I posted a picture as this is my first ever issue with a compression driver.

 

Both failed the battery test which i expected as their resistance is way out of spec - one is a couple of hundred kilo ohms and the other is open circuit. They both smell burned.

 

So the coil and diaphragm are the one part?

 

The coil is glued/adhered to the diaphragm... it's a package deal. (The coil itself is "not replaceable")

 

Judging by what I can see in your picture... all aspects of the diaphragm look to be in excellent (pristine) condition, however your picture is of the exit (phase plug) side of the diaphragm... the voice coil part would be "underneath" in your picture... you'd need to remove the diaphragm from the magnet structure to examine the voice coil portion. However, if the coil is truly burnt, there's generally some discoloring visible on the phase plug side where the surround meets the diaphragm... and I don't see any sign of the tell-tale discoloring in your picture.

 

Generally a cooked diaphragm coil... the coil is visably burnt... a dark tan/ brown to black color. Typically the glue adhering the voice coil to the former will be failing... bubbled or worse. In extreme cases the windings of the voice coil will be partially or nearly completely separated from the former (the "former" is what the voice coil is wound on). Also, the diaphragm will likely have suffered damage... cracked or completely shattered... as too the surround would likely be failing. The surround is the swirl pattern around the diaphragm... the surround is the "flex" the allows the diaphragm to travel in the voice coil.

 

Judging by your picture, I suspect there's an "open" somewhere in the electrical connection... not necessarily burnt "fried" but a clean/acute "open". Oftentimes when this happens, it's at the junctions of the lead-in (tinsel) wires and the voice coil. Typically there's a couple small flat copper (?) "tabs" at that junction point. The copper tabs typically have a 90 degree bend in them. If that 90 degree bend is a sharp square bend (not rounded), the bend is likely work hardened and failure prone. I have successfully soldered some failed ones of these little tabs... but doing so is a bit of a "cheap fix" (results vary).
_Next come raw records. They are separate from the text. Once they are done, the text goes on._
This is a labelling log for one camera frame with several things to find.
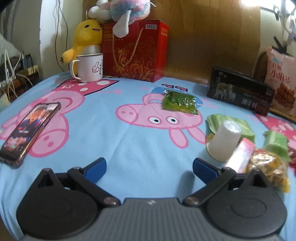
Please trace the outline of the small green snack packet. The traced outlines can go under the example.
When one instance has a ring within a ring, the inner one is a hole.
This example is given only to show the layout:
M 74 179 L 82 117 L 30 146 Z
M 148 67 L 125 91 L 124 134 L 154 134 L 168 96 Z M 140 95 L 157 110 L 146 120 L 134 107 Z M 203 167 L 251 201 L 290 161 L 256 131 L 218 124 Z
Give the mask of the small green snack packet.
M 291 158 L 288 154 L 288 139 L 286 136 L 275 131 L 266 131 L 264 133 L 263 149 L 280 156 L 283 160 L 290 162 Z

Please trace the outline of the pink fried dough snack bag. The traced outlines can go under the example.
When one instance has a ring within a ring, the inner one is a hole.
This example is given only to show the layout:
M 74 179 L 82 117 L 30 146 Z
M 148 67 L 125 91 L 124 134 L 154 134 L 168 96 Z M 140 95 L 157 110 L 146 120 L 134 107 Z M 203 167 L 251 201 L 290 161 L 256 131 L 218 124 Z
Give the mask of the pink fried dough snack bag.
M 291 114 L 295 108 L 295 57 L 281 54 L 272 47 L 266 49 L 266 54 L 265 83 L 275 90 L 273 107 Z

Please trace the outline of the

Other times, if the voice coil isn't globally burnt, but has an acute open, it's right at the junction point of a transition tab and the start of the winding... failure there suggests less than good electrical joint construction by the diaphragm manufacture (possibly a sub vendor).

 

It could be that the driver otherwise shouldn't' have failed... but did fail due to "manufacturing techniques".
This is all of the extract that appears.